Natural Language Processing (NLP) algorithms can translate external stakeholders’ qualitative perception and sentiment of the organization into quantifiable and trackable metrics. NLP can mine unstructured text from multiple sources and languages, enables comparison over time and entities, and elevates granular intervention. Specifically, NLP tools may help the organization to:
- Monitor external expression of ideas referenced with Purpose
- Quantify the frequency Purpose is mentioned in communications or external publications
- Translate the sentiment of language used to describe Purpose (i.e. kind, aggressive)

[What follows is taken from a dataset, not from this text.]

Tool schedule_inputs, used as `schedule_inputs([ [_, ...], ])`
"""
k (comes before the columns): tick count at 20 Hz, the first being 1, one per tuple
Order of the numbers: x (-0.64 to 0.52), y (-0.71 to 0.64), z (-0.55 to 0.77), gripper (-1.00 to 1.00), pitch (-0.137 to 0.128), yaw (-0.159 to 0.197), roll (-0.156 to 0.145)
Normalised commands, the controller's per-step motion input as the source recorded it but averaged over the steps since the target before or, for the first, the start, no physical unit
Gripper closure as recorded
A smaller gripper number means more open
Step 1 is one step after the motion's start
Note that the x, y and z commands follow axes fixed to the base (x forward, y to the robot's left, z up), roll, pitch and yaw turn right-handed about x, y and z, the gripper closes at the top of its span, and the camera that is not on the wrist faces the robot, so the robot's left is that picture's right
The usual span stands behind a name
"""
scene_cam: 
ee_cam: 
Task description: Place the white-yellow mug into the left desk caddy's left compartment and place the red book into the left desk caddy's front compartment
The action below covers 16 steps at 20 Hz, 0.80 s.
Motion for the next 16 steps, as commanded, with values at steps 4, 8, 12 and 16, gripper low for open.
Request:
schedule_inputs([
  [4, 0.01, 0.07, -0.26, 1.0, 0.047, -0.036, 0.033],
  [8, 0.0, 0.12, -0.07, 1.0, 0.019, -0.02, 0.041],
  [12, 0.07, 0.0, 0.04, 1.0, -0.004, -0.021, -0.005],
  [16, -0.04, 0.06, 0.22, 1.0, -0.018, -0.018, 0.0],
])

Forward-looking companies increasingly value Purpose. More anecdotal evidence suggests it may play a role in long-term organizational health and success. Yet, to date, evaluations of the relationship between Purpose and financial (or other) outcomes has been limited by two shortcomings. First, existing tools for assessing Purpose and performance make too narrow of an examination. Second, studies relating Purpose to financial health have been overly selective, creating potentially biased results. The combination of these two forces has led us to wonder whether Purpose is most accurately measured in a totally objective or a totally subjective way. The answer was neither: only by selecting a combination of objective KPIs, reflective metrics on employee sentiment, and external data on stakeholders’ perceptions, an organization may understand the root cause of purpose-led behavior, drive change where needed, and track evolution over time.
Measuring Purpose requires a tailored combination of objective, reflective and perceptive factors that shed insight on the role of data, humanity, and strategy. Articulating, living, and sustaining an authentic Purpose is a journey. By measuring its impact, an organization may act and bring Return on Intent to life.